DIRECTIONS FOR THIS TASK >>
Repeat the lines from the line with "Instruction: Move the" to the line with "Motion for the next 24" in the listing below, keeping both end lines and adding nothing.

WORKING DATA >>
Start of Block
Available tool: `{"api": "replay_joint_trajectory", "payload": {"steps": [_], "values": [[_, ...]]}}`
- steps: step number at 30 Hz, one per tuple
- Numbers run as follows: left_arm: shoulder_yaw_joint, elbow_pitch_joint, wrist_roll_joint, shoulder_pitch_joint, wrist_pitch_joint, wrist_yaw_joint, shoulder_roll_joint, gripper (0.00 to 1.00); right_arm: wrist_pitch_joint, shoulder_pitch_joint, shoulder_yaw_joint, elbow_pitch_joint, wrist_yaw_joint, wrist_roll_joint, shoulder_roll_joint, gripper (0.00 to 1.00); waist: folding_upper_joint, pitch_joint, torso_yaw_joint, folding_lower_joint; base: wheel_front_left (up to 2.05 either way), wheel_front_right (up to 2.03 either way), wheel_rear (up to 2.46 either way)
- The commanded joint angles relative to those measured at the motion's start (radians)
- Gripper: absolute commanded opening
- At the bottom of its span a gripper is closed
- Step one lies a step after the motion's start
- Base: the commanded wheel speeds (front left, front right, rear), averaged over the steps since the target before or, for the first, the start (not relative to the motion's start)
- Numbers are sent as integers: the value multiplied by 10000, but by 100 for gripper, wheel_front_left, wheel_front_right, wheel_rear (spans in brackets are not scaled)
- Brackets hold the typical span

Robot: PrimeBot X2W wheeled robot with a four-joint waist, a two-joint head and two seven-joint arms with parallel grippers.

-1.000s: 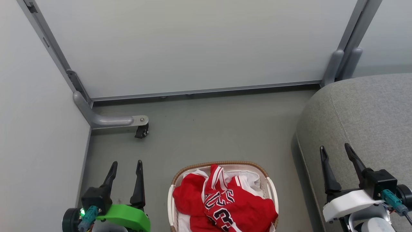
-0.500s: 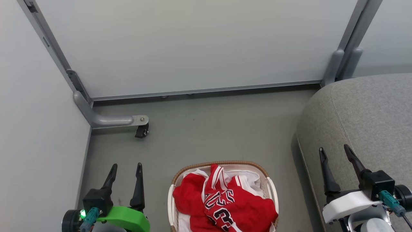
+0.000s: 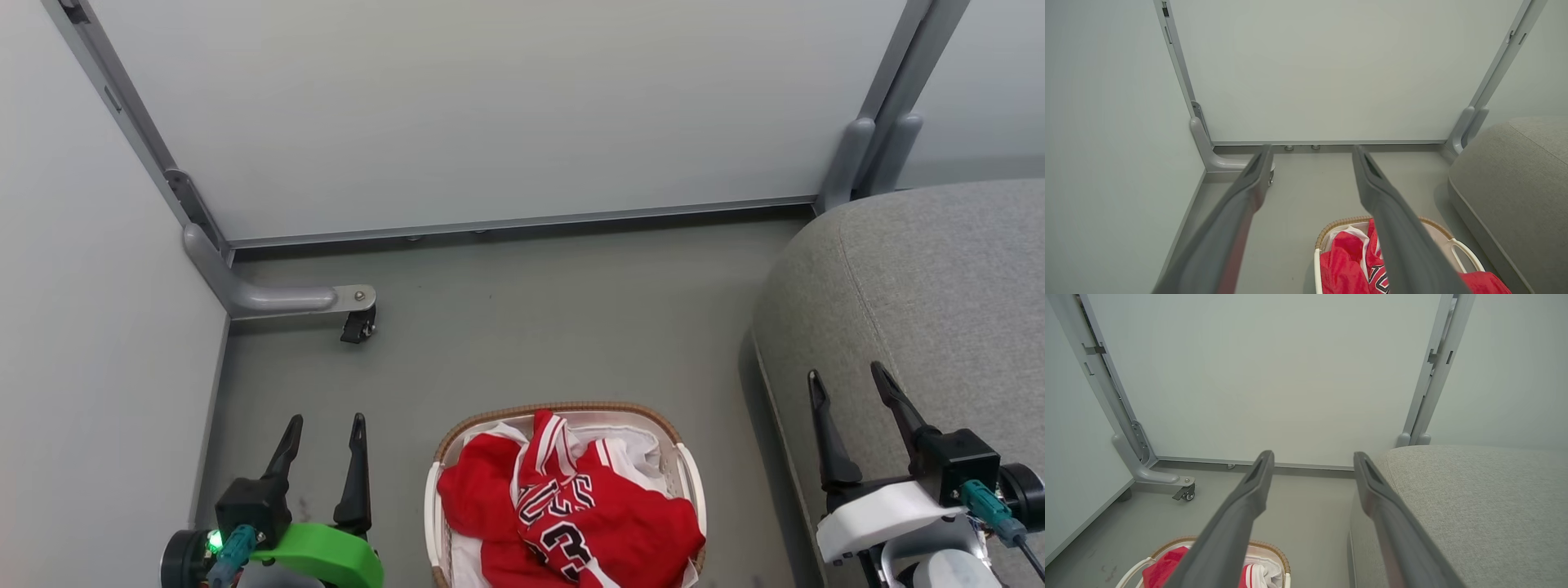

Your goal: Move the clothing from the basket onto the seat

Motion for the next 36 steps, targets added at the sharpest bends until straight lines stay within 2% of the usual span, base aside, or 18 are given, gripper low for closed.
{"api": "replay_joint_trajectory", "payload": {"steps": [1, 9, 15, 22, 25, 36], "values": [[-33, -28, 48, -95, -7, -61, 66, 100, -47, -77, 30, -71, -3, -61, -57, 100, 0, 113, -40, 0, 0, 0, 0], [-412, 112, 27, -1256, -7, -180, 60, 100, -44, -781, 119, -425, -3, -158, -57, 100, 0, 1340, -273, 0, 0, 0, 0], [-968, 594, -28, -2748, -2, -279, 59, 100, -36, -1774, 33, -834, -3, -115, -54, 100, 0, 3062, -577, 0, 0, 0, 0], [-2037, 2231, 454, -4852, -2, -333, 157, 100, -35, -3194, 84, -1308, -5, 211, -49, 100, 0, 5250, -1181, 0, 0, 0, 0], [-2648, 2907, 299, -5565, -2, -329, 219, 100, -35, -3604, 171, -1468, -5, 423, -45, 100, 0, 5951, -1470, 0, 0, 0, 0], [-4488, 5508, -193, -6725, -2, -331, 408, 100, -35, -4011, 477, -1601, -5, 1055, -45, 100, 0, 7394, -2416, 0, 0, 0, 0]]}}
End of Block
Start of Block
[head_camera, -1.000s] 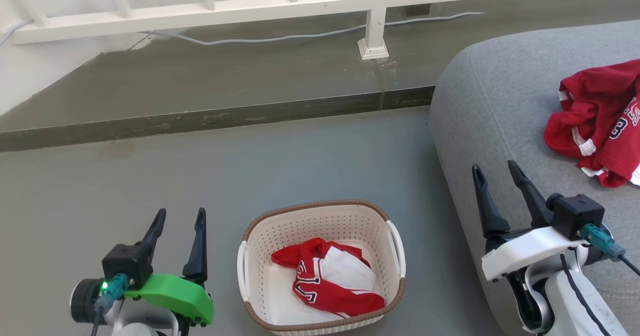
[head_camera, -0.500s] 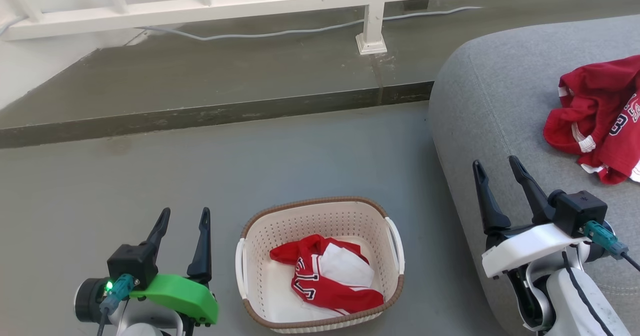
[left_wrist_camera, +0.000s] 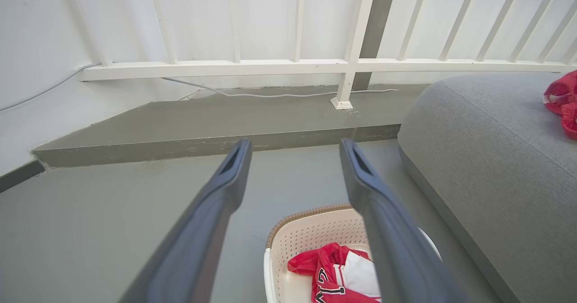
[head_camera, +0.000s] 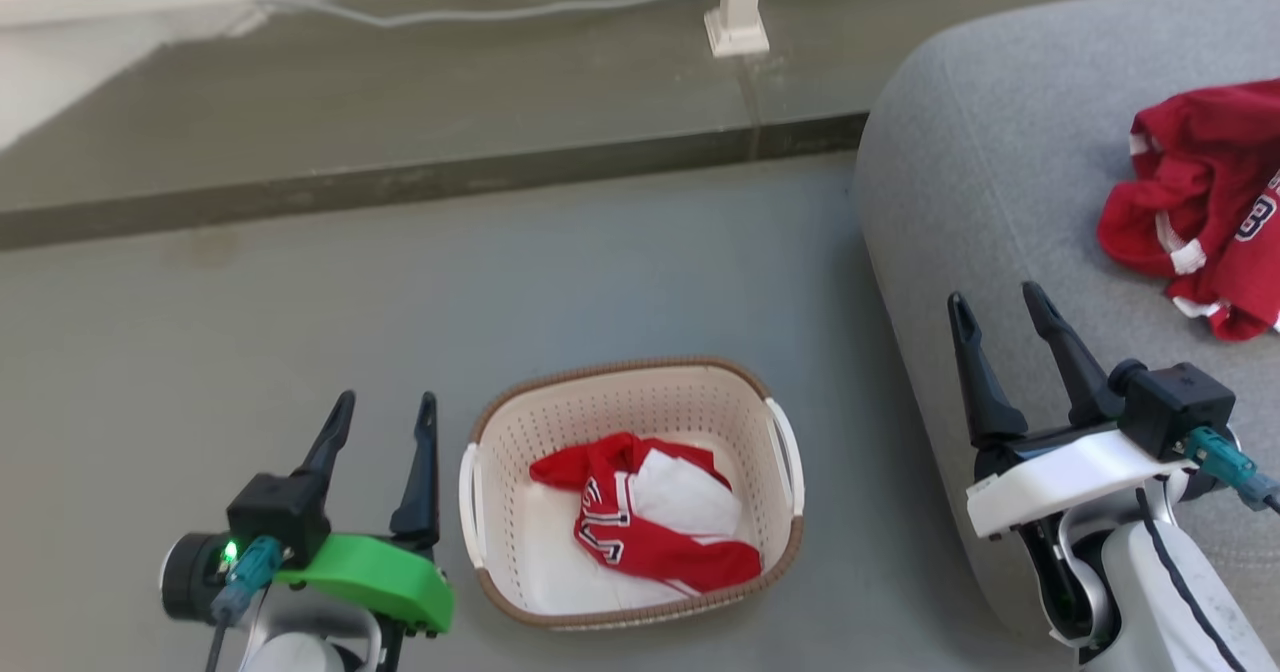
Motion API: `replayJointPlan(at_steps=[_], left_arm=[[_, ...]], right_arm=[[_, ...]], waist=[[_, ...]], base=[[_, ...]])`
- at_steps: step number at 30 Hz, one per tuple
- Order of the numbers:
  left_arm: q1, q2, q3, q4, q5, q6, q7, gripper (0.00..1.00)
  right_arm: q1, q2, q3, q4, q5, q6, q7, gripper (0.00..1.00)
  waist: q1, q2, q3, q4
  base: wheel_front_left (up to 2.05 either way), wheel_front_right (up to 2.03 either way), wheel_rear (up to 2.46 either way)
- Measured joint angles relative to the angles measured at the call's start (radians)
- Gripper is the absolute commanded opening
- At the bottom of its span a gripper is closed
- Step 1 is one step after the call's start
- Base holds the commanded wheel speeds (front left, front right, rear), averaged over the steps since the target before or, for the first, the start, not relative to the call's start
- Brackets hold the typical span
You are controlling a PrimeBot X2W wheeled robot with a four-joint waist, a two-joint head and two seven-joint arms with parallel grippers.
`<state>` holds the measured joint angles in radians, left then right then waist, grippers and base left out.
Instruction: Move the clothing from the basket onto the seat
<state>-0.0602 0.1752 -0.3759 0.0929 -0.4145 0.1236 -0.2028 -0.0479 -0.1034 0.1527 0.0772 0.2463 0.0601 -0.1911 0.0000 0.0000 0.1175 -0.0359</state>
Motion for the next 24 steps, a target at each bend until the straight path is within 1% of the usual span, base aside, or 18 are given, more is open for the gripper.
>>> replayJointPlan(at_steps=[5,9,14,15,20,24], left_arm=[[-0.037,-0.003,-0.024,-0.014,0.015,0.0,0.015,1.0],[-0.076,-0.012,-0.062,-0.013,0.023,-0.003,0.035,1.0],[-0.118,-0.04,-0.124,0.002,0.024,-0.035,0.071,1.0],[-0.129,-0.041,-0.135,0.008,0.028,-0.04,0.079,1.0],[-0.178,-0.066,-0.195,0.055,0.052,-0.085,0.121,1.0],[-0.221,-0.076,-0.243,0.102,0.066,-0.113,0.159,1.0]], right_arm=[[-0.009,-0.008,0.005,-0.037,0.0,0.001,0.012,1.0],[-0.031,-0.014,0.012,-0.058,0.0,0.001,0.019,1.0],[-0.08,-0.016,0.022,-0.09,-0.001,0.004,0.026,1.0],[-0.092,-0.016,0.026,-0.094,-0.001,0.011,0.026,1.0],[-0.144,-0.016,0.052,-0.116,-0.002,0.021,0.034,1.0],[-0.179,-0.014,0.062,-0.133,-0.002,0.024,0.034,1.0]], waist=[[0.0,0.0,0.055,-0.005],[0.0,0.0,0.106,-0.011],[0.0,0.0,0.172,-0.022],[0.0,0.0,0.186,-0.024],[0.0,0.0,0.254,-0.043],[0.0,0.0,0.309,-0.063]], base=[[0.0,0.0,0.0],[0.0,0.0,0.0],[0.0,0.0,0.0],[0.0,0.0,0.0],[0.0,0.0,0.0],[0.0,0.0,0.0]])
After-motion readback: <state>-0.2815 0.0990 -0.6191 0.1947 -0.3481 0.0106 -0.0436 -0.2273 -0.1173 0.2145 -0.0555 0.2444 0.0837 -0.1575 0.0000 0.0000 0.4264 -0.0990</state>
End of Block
SOLUTION TO THE PROBLEM >>
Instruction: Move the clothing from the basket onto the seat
<state>-0.0602 0.1752 -0.3759 0.0929 -0.4145 0.1236 -0.2028 -0.0479 -0.1034 0.1527 0.0772 0.2463 0.0601 -0.1911 0.0000 0.0000 0.1175 -0.0359</state>
Motion for the next 24 steps, a target at each bend until the straight path is within 1% of the usual span, base aside, or 18 are given, more is open for the gripper.

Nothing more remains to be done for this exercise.